§ Data excerpts:
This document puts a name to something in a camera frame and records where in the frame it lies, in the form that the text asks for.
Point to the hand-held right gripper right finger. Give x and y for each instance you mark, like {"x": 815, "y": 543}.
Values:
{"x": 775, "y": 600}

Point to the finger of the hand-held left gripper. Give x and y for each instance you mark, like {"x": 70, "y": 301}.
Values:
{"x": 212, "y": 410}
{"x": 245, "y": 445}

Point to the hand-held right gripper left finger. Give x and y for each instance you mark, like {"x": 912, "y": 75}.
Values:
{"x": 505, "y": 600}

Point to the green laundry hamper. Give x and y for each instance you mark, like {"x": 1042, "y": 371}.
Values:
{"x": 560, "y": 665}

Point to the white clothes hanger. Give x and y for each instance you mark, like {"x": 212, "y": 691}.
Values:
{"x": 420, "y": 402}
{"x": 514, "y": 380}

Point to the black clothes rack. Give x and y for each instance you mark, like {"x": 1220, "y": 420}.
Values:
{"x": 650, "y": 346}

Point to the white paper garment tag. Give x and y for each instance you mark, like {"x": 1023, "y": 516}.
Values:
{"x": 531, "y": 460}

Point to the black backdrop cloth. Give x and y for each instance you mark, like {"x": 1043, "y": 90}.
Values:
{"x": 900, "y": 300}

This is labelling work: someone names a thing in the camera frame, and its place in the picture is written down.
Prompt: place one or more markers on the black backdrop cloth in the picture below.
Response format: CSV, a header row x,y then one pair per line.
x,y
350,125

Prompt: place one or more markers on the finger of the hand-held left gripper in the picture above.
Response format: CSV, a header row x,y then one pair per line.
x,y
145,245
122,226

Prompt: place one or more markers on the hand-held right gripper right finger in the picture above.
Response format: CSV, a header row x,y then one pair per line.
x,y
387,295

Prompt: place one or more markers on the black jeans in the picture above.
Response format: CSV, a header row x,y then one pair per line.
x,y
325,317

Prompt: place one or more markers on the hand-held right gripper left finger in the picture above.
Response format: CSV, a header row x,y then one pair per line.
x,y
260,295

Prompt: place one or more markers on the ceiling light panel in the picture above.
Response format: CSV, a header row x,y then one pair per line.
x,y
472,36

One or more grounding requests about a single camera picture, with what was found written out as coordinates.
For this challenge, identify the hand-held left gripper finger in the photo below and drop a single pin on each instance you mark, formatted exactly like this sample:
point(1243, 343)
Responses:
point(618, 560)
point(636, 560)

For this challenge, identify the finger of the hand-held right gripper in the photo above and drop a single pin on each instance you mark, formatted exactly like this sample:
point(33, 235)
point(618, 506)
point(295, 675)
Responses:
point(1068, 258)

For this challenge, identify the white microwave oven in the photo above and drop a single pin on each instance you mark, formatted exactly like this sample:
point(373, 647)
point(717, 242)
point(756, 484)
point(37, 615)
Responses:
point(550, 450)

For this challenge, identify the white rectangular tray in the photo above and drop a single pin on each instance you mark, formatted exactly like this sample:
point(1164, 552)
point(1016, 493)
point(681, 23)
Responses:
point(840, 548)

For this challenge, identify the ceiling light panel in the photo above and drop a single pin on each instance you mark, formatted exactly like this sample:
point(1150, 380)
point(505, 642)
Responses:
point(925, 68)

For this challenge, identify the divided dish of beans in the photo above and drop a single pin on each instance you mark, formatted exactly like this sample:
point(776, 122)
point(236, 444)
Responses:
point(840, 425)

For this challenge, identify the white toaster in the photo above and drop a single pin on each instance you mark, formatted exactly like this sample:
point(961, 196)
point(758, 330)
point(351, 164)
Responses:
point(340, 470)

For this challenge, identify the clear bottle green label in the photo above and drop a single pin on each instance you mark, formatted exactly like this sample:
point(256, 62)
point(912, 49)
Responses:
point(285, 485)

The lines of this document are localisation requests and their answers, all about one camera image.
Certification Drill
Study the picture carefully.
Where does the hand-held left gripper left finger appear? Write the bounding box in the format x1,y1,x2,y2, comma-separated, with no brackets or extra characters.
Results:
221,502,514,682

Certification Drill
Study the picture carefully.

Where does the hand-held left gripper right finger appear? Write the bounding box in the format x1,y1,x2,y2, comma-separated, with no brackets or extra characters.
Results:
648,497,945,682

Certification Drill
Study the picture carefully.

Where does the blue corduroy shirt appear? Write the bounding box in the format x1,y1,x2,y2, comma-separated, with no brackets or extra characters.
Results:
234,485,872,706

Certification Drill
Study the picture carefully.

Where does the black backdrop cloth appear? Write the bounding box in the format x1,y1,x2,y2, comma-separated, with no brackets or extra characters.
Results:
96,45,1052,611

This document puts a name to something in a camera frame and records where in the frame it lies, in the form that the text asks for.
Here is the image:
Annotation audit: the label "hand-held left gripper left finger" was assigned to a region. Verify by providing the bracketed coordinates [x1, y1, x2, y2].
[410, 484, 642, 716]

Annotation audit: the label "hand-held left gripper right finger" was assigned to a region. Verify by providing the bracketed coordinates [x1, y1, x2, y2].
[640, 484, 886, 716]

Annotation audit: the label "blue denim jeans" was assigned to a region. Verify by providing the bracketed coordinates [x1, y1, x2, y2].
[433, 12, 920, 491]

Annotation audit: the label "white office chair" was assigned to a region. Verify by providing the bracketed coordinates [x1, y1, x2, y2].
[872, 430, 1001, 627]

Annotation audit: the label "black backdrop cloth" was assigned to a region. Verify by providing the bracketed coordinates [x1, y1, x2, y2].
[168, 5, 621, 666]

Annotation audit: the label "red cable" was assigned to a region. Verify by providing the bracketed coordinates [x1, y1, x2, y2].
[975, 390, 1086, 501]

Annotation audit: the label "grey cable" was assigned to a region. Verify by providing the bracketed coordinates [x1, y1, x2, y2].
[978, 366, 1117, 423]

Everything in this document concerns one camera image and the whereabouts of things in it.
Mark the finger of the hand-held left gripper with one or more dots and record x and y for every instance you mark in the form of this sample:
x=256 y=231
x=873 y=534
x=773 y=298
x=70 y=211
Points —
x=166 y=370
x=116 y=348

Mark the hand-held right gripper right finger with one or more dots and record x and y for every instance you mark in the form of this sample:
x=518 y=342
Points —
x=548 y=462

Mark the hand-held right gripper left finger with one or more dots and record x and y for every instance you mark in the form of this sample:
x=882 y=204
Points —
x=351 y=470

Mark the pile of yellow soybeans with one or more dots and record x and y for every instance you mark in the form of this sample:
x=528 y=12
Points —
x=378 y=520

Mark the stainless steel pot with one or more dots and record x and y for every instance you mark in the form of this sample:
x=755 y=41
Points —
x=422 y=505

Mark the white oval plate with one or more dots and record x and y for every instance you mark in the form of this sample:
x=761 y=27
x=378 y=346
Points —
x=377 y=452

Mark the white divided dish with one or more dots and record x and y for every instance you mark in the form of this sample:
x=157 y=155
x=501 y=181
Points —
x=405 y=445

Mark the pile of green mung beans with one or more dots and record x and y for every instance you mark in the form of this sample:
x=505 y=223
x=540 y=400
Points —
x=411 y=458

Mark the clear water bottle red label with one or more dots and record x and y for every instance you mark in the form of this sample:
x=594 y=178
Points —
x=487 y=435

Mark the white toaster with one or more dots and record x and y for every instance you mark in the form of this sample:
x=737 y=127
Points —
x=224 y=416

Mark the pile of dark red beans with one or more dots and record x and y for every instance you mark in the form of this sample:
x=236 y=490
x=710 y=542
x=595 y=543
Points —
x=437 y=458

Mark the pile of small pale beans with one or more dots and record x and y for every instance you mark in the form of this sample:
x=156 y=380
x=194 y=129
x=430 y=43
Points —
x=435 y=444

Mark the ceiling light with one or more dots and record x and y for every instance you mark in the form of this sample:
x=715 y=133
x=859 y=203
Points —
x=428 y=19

§ TASK DETAILS: Start with the line above that contains "Prompt: place one or more markers on the black backdrop" and stop after the line that contains "Prompt: place one or more markers on the finger". Output those lines exactly, and only those.

§ WRITTEN SOLUTION:
Prompt: place one or more markers on the black backdrop cloth in the picture below.
Response format: CSV, a header row x,y then one pair per line.
x,y
350,125

Prompt: place one or more markers on the finger of the hand-held left gripper in the picture above.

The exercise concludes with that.